## WORK REQUIRED
Which lines in the records below include the word "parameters"? Report each of them in full.

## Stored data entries
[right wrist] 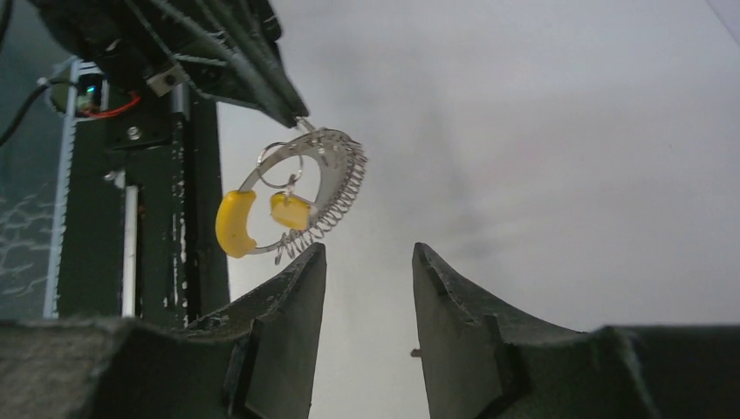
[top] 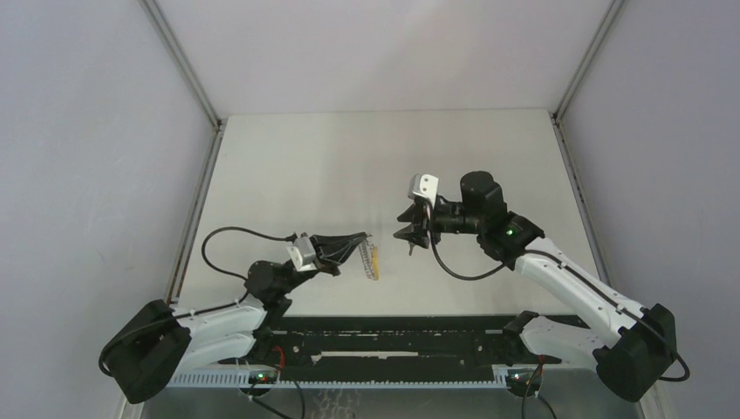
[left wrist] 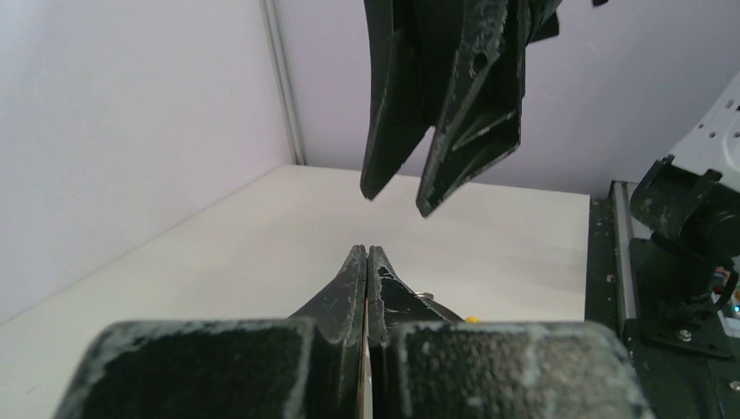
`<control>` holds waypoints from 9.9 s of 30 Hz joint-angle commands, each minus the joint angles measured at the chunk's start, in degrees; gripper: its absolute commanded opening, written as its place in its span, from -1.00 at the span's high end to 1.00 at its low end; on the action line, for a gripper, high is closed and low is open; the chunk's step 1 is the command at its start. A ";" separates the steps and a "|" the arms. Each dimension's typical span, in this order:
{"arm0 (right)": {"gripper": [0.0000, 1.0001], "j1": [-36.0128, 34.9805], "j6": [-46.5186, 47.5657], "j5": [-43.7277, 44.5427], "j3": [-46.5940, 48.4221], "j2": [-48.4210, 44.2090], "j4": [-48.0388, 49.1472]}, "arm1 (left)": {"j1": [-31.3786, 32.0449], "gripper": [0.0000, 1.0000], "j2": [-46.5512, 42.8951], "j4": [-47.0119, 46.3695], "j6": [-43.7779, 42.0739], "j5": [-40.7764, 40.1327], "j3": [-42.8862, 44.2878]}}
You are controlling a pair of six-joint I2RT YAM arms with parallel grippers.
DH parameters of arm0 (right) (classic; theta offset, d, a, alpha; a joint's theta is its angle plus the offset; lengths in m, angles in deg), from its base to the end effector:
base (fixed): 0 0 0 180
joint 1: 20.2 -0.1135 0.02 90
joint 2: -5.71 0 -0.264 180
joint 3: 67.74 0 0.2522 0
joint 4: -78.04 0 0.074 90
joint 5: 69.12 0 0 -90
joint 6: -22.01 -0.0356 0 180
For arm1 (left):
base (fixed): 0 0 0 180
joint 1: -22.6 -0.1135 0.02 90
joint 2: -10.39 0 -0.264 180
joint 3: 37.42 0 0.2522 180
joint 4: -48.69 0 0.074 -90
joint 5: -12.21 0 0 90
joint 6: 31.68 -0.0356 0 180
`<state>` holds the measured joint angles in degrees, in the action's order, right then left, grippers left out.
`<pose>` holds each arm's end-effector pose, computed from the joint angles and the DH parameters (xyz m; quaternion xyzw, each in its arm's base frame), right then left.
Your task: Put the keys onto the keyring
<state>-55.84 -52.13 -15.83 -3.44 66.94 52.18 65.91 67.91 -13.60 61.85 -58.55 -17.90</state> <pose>0.1821 0.1567 0.3187 -0.5004 0.6363 0.3486 0.4725 0.1193 -0.1286 0.2252 0.3140 0.4552 -0.4124 0.7240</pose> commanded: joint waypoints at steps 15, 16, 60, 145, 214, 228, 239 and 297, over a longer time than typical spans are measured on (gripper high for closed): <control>0.30 -0.97 3.62 -17.05 -0.76 0.28 13.67 | -0.33 1.00 2.17 -6.92 6.32 8.65 8.94; 0.33 -1.10 3.64 -17.56 -0.85 0.36 13.89 | -0.31 1.00 2.16 -6.92 6.37 8.76 8.94; 0.66 -1.49 0.84 -20.98 -0.26 0.73 11.87 | -0.33 1.00 1.92 -7.18 6.92 7.74 9.09; 1.00 -2.99 4.51 -6.95 12.63 3.15 -14.86 | -0.16 0.39 0.56 -7.29 6.32 6.06 5.21; 1.00 -18.26 10.69 22.21 40.60 16.15 -49.51 | -2.06 0.15 2.64 4.43 13.69 22.76 12.26; 1.00 -19.71 11.69 21.68 40.51 17.08 -48.91 | -1.30 0.30 7.66 5.84 14.82 21.85 16.85; 1.00 -20.45 11.81 21.33 40.38 16.95 -47.98 | -0.74 0.48 8.60 8.93 14.16 22.53 18.92; 0.34 -15.02 7.83 19.01 2.17 -7.46 0.59 | -0.16 1.00 -4.67 24.38 -13.65 16.09 16.63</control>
<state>-68.54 -45.79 -1.82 -1.49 59.01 50.74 65.87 64.70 15.01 46.84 -39.03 -3.23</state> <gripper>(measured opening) 0.334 0.007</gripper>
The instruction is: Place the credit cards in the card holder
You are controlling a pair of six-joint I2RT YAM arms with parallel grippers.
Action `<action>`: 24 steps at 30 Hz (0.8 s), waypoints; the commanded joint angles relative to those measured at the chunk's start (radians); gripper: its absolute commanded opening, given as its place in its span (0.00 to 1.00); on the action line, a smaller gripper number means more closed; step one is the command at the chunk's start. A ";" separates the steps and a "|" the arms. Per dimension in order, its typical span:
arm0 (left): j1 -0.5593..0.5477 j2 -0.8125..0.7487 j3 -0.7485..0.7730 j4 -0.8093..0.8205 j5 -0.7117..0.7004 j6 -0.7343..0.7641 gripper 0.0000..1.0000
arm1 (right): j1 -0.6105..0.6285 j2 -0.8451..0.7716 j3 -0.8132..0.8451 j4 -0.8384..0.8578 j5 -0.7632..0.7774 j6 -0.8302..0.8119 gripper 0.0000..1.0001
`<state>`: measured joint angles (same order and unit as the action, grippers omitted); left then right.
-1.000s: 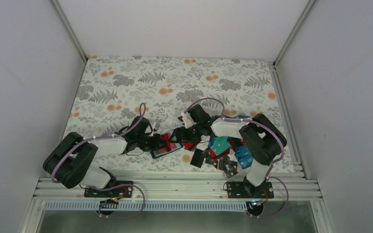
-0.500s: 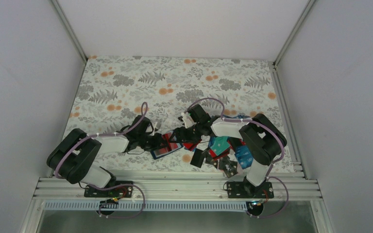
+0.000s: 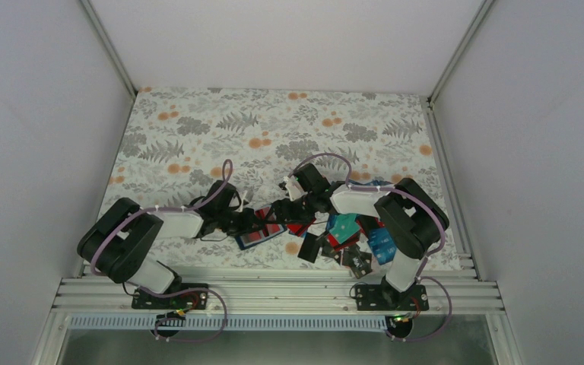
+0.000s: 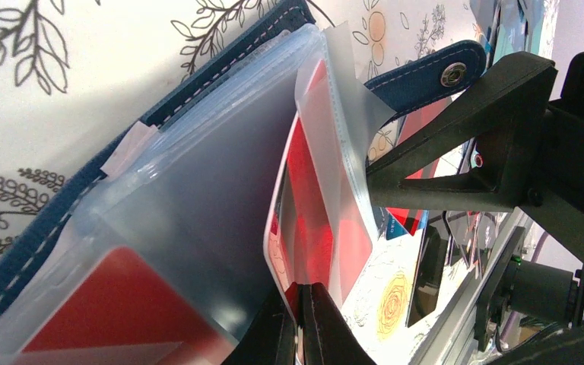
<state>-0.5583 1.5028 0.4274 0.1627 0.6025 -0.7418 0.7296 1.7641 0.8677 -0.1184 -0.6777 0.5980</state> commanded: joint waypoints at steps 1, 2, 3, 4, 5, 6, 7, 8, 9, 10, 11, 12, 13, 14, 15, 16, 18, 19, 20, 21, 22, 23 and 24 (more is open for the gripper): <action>-0.006 0.048 -0.011 -0.063 -0.040 0.012 0.02 | 0.012 0.027 0.002 -0.025 0.015 -0.015 0.79; -0.006 0.051 -0.009 -0.064 -0.037 0.015 0.02 | 0.011 0.028 0.002 -0.025 0.015 -0.016 0.79; -0.007 0.055 -0.009 -0.064 -0.038 0.016 0.02 | 0.011 0.030 0.003 -0.027 0.015 -0.017 0.78; -0.007 0.059 -0.007 -0.064 -0.037 0.018 0.02 | 0.011 0.032 0.005 -0.026 0.015 -0.017 0.78; -0.007 0.063 -0.005 -0.065 -0.036 0.020 0.02 | 0.011 0.032 0.006 -0.027 0.015 -0.017 0.78; -0.006 0.068 -0.004 -0.063 -0.034 0.019 0.02 | 0.011 0.032 0.007 -0.028 0.014 -0.018 0.79; -0.006 0.071 -0.003 -0.062 -0.033 0.019 0.02 | 0.011 0.033 0.007 -0.029 0.013 -0.018 0.79; -0.006 0.072 -0.002 -0.061 -0.032 0.018 0.03 | 0.011 0.035 0.008 -0.030 0.013 -0.020 0.78; -0.006 0.073 -0.003 -0.063 -0.033 0.019 0.02 | 0.011 0.034 0.010 -0.033 0.014 -0.020 0.78; -0.006 0.072 -0.003 -0.063 -0.033 0.017 0.02 | 0.011 0.033 0.010 -0.034 0.015 -0.021 0.78; -0.006 0.070 -0.002 -0.068 -0.034 0.016 0.02 | 0.011 0.034 0.011 -0.037 0.016 -0.023 0.79; -0.006 0.070 -0.001 -0.074 -0.035 0.016 0.02 | 0.011 0.034 0.013 -0.039 0.018 -0.023 0.79; -0.006 0.066 0.002 -0.085 -0.037 0.016 0.02 | 0.012 0.034 0.014 -0.041 0.019 -0.024 0.79; -0.006 0.061 0.009 -0.099 -0.040 0.017 0.02 | 0.011 0.032 0.016 -0.044 0.019 -0.026 0.79; -0.006 0.055 0.013 -0.114 -0.046 0.020 0.02 | 0.011 0.032 0.018 -0.048 0.020 -0.029 0.79; -0.006 0.047 0.017 -0.126 -0.050 0.021 0.02 | 0.011 0.031 0.022 -0.053 0.022 -0.031 0.79; -0.006 0.034 0.024 -0.147 -0.056 0.029 0.03 | 0.011 0.026 0.028 -0.063 0.028 -0.037 0.79; -0.006 0.027 0.025 -0.156 -0.058 0.032 0.03 | 0.011 0.025 0.030 -0.066 0.029 -0.040 0.80; -0.007 0.021 0.026 -0.165 -0.063 0.034 0.03 | 0.011 0.023 0.033 -0.070 0.029 -0.042 0.79; -0.006 0.015 0.028 -0.173 -0.065 0.036 0.04 | 0.011 0.022 0.036 -0.074 0.031 -0.043 0.80; -0.006 0.009 0.028 -0.183 -0.068 0.038 0.06 | 0.012 0.021 0.040 -0.079 0.033 -0.046 0.80; -0.006 0.004 0.031 -0.196 -0.070 0.043 0.08 | 0.012 0.019 0.044 -0.084 0.035 -0.048 0.80; -0.006 0.000 0.035 -0.210 -0.070 0.048 0.10 | 0.011 0.017 0.046 -0.090 0.039 -0.050 0.80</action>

## TASK ANSWER
DH parameters of arm0 (right) (classic; theta offset, d, a, alpha; a joint's theta is its angle plus the offset; lengths in m, angles in deg), from its base to the end effector:
`<pose>` holds each arm's end-effector pose, computed from the joint angles and the DH parameters (xyz m; quaternion xyzw, each in its arm's base frame), right then left.

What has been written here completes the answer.